Se arrancarem do ex-presidente sua poderosa humanidade,
com suas virtudes e pecados, vão transformá-lo em uma triste caricatura.
Juan Arias
Desde que Lula foi condenado e preso existe,
entre seus seguidores mais fervorosos, uma campanha para sacralizá-lo. É
realmente melhor e mais interessante o Lula santo que o Lula profano?
Que eu saiba, o que sempre agradou no político popular foi sua humanidade,
a capacidade de entender como ninguém a linguagem e os lamentos dos sem
passaporte e sem futuro. Eles entendem suas metáforas sobre futebol, suas
hipérboles. Eles gostam de vê-lo com seus defeitos, comendo e bebendo o que
eles comem e bebem. E amar o que eles amam. Divertem-se com seus exageros e até
mesmo com suas mentiras. Perdoam-no por andar entre os ricos e grandes do
mundo, porque pensam que continua sendo um deles capaz de defendê-los, quando
chegar a hora, contra aqueles mesmos poderosos.
Agora começou a corrida pela sacralização. É o Lula que
parou de beber e está feliz e não enfurecido, porque a ira é pecado. O Lula que
assiste pela televisão as missas do Santuário de Aparecida. O que recebe um
terço abençoado pelo Papa Francisco, que não era assim, enquanto um grupo
de evangélicos até tirou o pó das cartas que o apóstolo Paulo escreveu na
prisão, mais de dois mil anos atrás, dizendo que mesmo prisioneiro “lutava
contra as bestas”(1Cor.13,32).
Lula tem agora um pai espiritual a cada semana que acaba
sendo um porta-voz de sua conversão na prisão, onde estaria sereno, lendo e
meditando. Dá medo de que, se continuar esse processo de sacralização, logo
saberemos que o ex-sindicalista capaz de competir no bar com piadas e linguagem
do mais veterano dos caminhoneiros acabe recebendo alguma aparição da Virgem ou
dos santos. Façam, por favor, uma pesquisa entre os eleitores fiéis de Lula e
perguntem se eles o preferem santo, manso e rezando, ou gritando que se sente
enjaulado e obrigado a assistir as novelas da Globo. Se o preferem pecador como
todos, com suas paixões e misérias, seu gosto pelas coisas boas da vida, ou
transformado em monge a caminho da santidade.

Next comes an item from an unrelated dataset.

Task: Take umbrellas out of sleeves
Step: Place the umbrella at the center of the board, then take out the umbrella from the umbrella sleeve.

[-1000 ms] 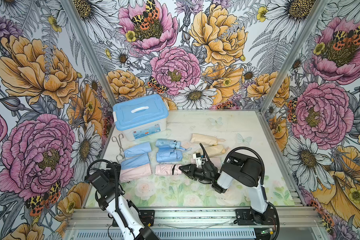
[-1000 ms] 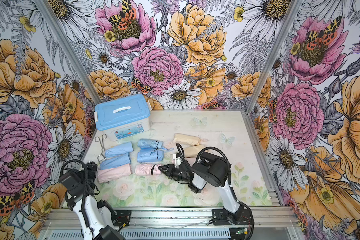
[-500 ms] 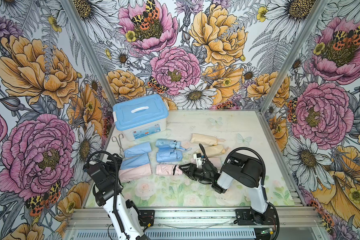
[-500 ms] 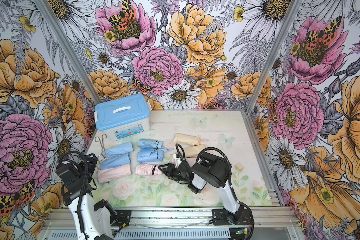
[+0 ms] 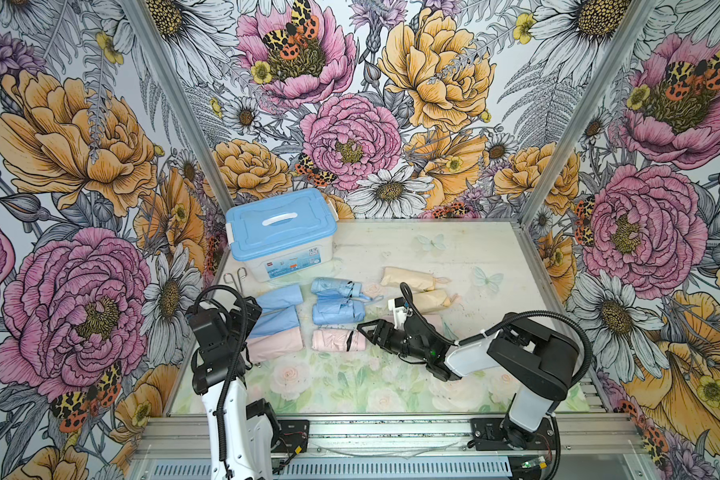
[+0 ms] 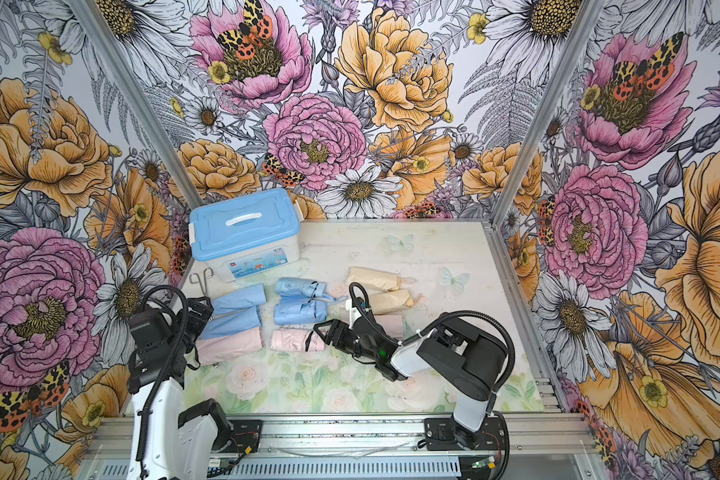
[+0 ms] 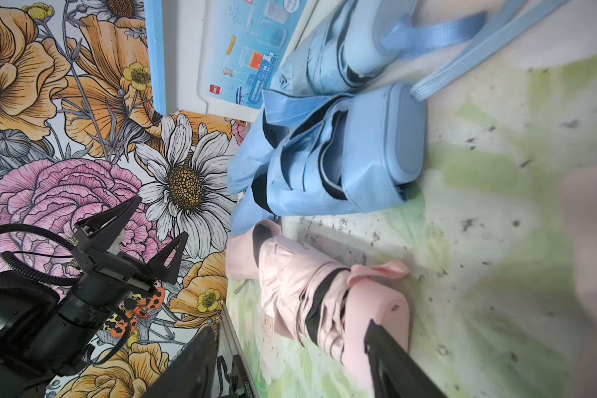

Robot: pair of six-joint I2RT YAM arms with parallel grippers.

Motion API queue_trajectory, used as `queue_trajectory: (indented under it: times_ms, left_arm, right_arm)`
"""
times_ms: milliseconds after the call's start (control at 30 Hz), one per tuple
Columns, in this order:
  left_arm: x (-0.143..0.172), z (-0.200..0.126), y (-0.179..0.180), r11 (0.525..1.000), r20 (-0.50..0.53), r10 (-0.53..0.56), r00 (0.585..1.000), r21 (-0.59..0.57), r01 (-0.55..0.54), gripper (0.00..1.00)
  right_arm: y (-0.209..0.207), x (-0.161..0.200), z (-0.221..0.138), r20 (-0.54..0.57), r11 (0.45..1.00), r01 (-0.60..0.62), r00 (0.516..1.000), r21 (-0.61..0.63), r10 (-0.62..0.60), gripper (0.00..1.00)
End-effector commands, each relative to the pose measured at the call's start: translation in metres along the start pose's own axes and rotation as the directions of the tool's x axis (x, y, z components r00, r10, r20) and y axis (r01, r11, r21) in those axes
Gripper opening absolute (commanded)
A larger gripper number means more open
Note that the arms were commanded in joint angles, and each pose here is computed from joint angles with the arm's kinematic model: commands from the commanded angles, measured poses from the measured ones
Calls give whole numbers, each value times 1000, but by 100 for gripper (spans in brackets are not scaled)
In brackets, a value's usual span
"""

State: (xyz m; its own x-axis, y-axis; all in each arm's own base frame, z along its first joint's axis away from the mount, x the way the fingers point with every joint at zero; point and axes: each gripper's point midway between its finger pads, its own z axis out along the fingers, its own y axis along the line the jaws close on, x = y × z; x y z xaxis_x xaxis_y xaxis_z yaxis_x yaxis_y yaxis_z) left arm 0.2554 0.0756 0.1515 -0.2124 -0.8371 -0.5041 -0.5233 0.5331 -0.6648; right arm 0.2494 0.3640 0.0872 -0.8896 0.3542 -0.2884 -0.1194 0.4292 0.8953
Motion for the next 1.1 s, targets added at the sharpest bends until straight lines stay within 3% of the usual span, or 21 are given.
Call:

A característica de Lula que sempre impressionou
fiéis e infiéis é o seu incrível talento político, sua capacidade de
prever as jogadas, como acontecia com Maradona no futebol. Ser um e vários ao
mesmo tempo, conhecer pela biografia e pelo instinto, as pulsações mais
profundas da miséria. O Lula profano, sem dúvida, é muito mais atraente e
convincente do que o dos altares em que querem colocá-lo. E demos graças que a
Igreja do Vaticano ainda não canonize ninguém em vida, caso contrário, já
haveria gente colhendo assinaturas para pedir sua beatificação. Para começar,
já estão pedindo para ele o Prêmio Nobel da Paz.
Não é difícil imaginar o Lula que um dia tornou
pública a sua capacidade de metamorfose acompanhar o jogo de seus assessores
que o vestem com os hábitos da santidade, enquanto deve se divertir pensando
que sim, que não se incomoda com os terços, a leitura da Bíblia e as
missas pela televisão, mas seu sonho é voltar a desfrutar da liberdade perdida
e das coisas boas e profanas que a prisão tomou dele, na sua opinião, de forma
injusta. Não acham que tantos preferem o Lula de sempre, furioso como um leão
enjaulado, maldizendo os juízes, proclamando sua inocência, sonhando em sair
correndo para a rua e tomar um bom trago durante um churrasco, em vez de vê-lo
de joelhos, pacificado, rezando salmos ou sonhando que o Papa Francisco lhe
apareça sorrindo? Se arrancarem de Lula sua poderosa humanidade, com suas
virtudes e pecados, vão transformá-lo em uma triste caricatura. Para quê?